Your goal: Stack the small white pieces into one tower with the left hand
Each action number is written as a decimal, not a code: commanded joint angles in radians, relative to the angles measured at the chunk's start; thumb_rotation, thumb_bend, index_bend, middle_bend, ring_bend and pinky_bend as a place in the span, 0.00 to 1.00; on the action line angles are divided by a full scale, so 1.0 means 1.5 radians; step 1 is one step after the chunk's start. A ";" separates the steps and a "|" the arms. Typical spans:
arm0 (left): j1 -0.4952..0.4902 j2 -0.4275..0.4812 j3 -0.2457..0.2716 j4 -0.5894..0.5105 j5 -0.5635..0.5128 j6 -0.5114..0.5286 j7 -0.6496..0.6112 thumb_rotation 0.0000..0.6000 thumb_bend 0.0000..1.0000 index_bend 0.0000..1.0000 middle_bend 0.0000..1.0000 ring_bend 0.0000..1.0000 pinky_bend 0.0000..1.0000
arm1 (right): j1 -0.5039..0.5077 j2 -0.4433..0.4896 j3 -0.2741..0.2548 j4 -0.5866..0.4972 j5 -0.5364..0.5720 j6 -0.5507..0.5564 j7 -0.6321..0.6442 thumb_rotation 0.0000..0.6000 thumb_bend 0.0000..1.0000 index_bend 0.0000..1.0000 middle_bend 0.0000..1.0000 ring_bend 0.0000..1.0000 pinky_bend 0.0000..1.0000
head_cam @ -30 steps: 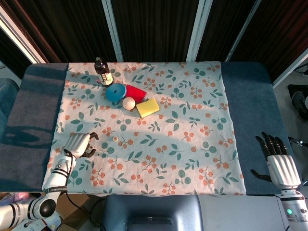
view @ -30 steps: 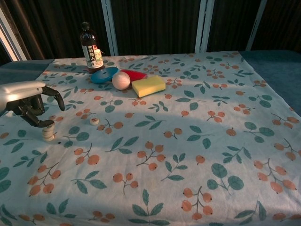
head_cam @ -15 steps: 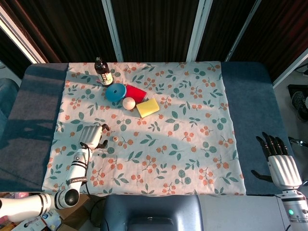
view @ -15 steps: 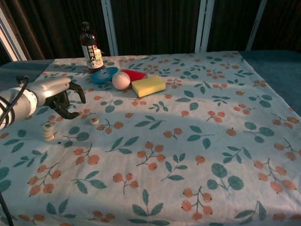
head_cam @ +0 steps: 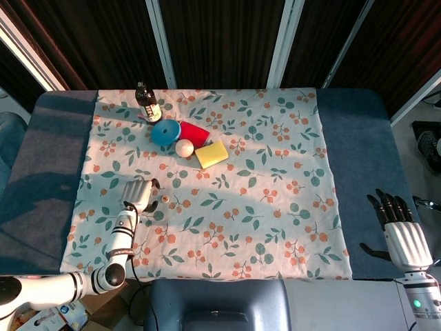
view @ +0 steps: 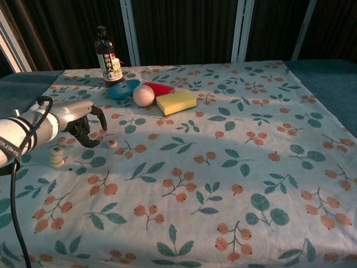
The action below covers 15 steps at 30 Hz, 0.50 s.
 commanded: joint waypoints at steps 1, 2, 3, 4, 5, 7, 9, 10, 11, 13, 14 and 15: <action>0.000 -0.004 0.002 -0.002 0.004 0.005 0.000 1.00 0.37 0.36 1.00 1.00 1.00 | 0.001 -0.001 -0.001 0.000 -0.001 -0.002 -0.001 1.00 0.16 0.00 0.00 0.00 0.00; -0.001 -0.011 0.005 0.003 0.009 0.010 0.003 1.00 0.37 0.36 1.00 1.00 1.00 | 0.001 -0.001 -0.001 0.000 -0.001 -0.003 -0.001 1.00 0.16 0.00 0.00 0.00 0.00; -0.002 -0.017 0.006 0.007 0.012 0.013 0.002 1.00 0.37 0.36 1.00 1.00 1.00 | 0.001 -0.001 -0.001 0.000 -0.001 -0.003 -0.001 1.00 0.16 0.00 0.00 0.00 0.00; -0.002 -0.024 0.006 0.011 0.015 0.014 0.000 1.00 0.37 0.36 1.00 1.00 1.00 | 0.002 0.000 -0.001 0.000 0.000 -0.004 -0.001 1.00 0.16 0.00 0.00 0.00 0.00; -0.003 -0.030 0.006 0.015 0.017 0.013 -0.002 1.00 0.37 0.36 1.00 1.00 1.00 | 0.002 0.000 -0.001 0.000 0.000 -0.004 0.000 1.00 0.16 0.00 0.00 0.00 0.00; -0.006 -0.044 0.008 0.025 0.024 0.012 -0.003 1.00 0.37 0.36 1.00 1.00 1.00 | 0.001 0.001 0.000 0.000 0.001 -0.004 0.002 1.00 0.16 0.00 0.00 0.00 0.00; -0.008 -0.055 0.011 0.035 0.031 0.015 0.001 1.00 0.37 0.36 1.00 1.00 1.00 | 0.000 0.002 0.000 0.000 0.001 -0.001 0.005 1.00 0.16 0.00 0.00 0.00 0.00; -0.008 -0.059 0.013 0.039 0.034 0.016 0.002 1.00 0.37 0.36 1.00 1.00 1.00 | -0.001 0.003 0.000 0.001 0.001 0.001 0.006 1.00 0.16 0.00 0.00 0.00 0.00; -0.009 -0.064 0.014 0.044 0.035 0.016 0.003 1.00 0.37 0.36 1.00 1.00 1.00 | -0.002 0.004 0.000 0.001 0.001 0.003 0.009 1.00 0.16 0.00 0.00 0.00 0.00; -0.009 -0.067 0.014 0.047 0.036 0.016 0.004 1.00 0.37 0.36 1.00 1.00 1.00 | -0.003 0.005 0.001 0.001 0.001 0.004 0.010 1.00 0.16 0.00 0.00 0.00 0.00; -0.009 -0.069 0.013 0.049 0.036 0.016 0.004 1.00 0.37 0.36 1.00 1.00 1.00 | -0.003 0.005 0.001 0.001 0.001 0.004 0.010 1.00 0.16 0.00 0.00 0.00 0.00; -0.009 -0.070 0.014 0.051 0.037 0.016 0.005 1.00 0.37 0.37 1.00 1.00 1.00 | -0.003 0.005 0.000 0.001 0.001 0.005 0.011 1.00 0.16 0.00 0.00 0.00 0.00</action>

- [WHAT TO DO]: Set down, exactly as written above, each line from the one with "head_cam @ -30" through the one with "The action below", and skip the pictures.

- [WRITTEN SOLUTION]:
head_cam @ -30 steps: 
view @ -30 steps: 
head_cam @ -15 steps: 
view @ -15 steps: 
head_cam @ +0 steps: 
view @ +0 steps: 
The action below covers 15 steps at 30 Hz, 0.50 s.

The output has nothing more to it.